(Exercise instructions): In the listing below, repeat exactly every line from the first through the line containing "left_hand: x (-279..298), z", with nothing else.

** Opening Available data block **

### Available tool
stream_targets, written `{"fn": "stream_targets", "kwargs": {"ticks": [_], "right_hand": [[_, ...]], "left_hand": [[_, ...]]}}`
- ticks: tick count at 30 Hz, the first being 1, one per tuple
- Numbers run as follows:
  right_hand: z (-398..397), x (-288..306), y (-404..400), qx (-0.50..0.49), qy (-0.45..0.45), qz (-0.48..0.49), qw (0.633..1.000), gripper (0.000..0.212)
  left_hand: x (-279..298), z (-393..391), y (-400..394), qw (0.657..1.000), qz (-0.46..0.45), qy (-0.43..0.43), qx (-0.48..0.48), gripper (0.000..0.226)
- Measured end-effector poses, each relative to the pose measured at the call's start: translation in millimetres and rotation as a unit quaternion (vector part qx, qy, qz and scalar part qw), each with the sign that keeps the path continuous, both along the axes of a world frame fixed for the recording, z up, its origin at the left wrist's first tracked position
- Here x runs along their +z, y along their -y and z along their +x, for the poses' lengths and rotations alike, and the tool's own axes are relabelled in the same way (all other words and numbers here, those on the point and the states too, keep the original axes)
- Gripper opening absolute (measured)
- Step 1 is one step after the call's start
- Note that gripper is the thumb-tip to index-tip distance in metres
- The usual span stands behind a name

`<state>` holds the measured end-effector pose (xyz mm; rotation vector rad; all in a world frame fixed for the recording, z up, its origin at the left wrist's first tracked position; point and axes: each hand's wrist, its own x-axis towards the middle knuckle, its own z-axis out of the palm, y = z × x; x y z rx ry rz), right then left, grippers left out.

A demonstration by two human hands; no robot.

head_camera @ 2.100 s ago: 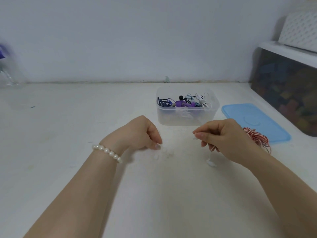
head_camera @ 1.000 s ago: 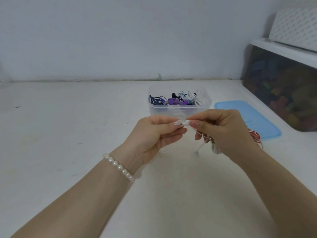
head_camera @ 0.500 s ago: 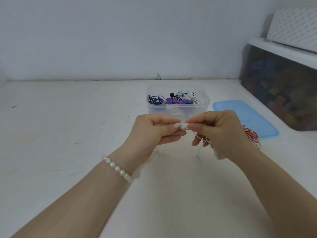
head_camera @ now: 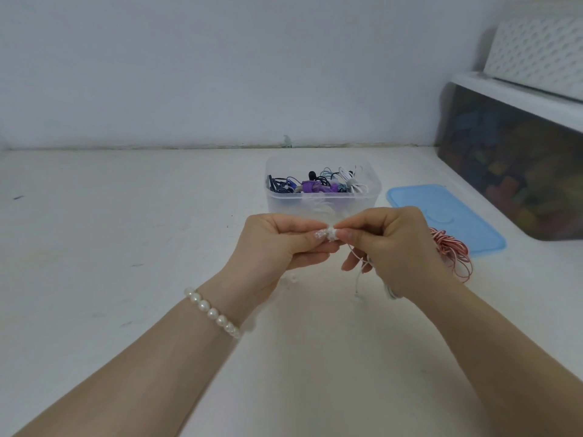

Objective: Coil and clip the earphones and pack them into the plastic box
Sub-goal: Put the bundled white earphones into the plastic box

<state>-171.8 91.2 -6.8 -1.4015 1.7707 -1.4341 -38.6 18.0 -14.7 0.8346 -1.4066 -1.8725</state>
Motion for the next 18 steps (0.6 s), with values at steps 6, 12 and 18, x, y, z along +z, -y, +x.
{"fn": "stream_targets", "kwargs": {"ticks": [6,12,18], "right_hand": [[2.4,-1.3,1.8,-0.021,0.032,0.001,0.999,0.023],[6.1,-5.4,2.1,-0.051,0.04,-0.017,0.998,0.02],[11.5,-11.8,3.9,-0.089,-0.051,-0.029,0.994,0.012]], "left_hand": [[0.7,-0.6,-0.4,1.0,0.002,-0.005,0.01,0.009],[1.3,-2.0,-2.1,0.999,0.017,-0.016,0.022,0.01],[0.7,-2.7,-4.2,0.998,0.033,-0.029,0.033,0.01]]}}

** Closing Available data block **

(Task result):
### Available tool
stream_targets, written `{"fn": "stream_targets", "kwargs": {"ticks": [_], "right_hand": [[_, ...]], "left_hand": [[_, ...]]}}`
- ticks: tick count at 30 Hz, the first being 1, one per tuple
- Numbers run as follows:
  right_hand: z (-398..397), x (-288..306), y (-404..400), qx (-0.50..0.49), qy (-0.45..0.45), qz (-0.48..0.49), qw (0.633..1.000), gripper (0.000..0.212)
  left_hand: x (-279..298), z (-393..391), y (-400..394), qw (0.657..1.000), qz (-0.46..0.45), qy (-0.43..0.43), qx (-0.48..0.48), gripper (0.000..0.226)

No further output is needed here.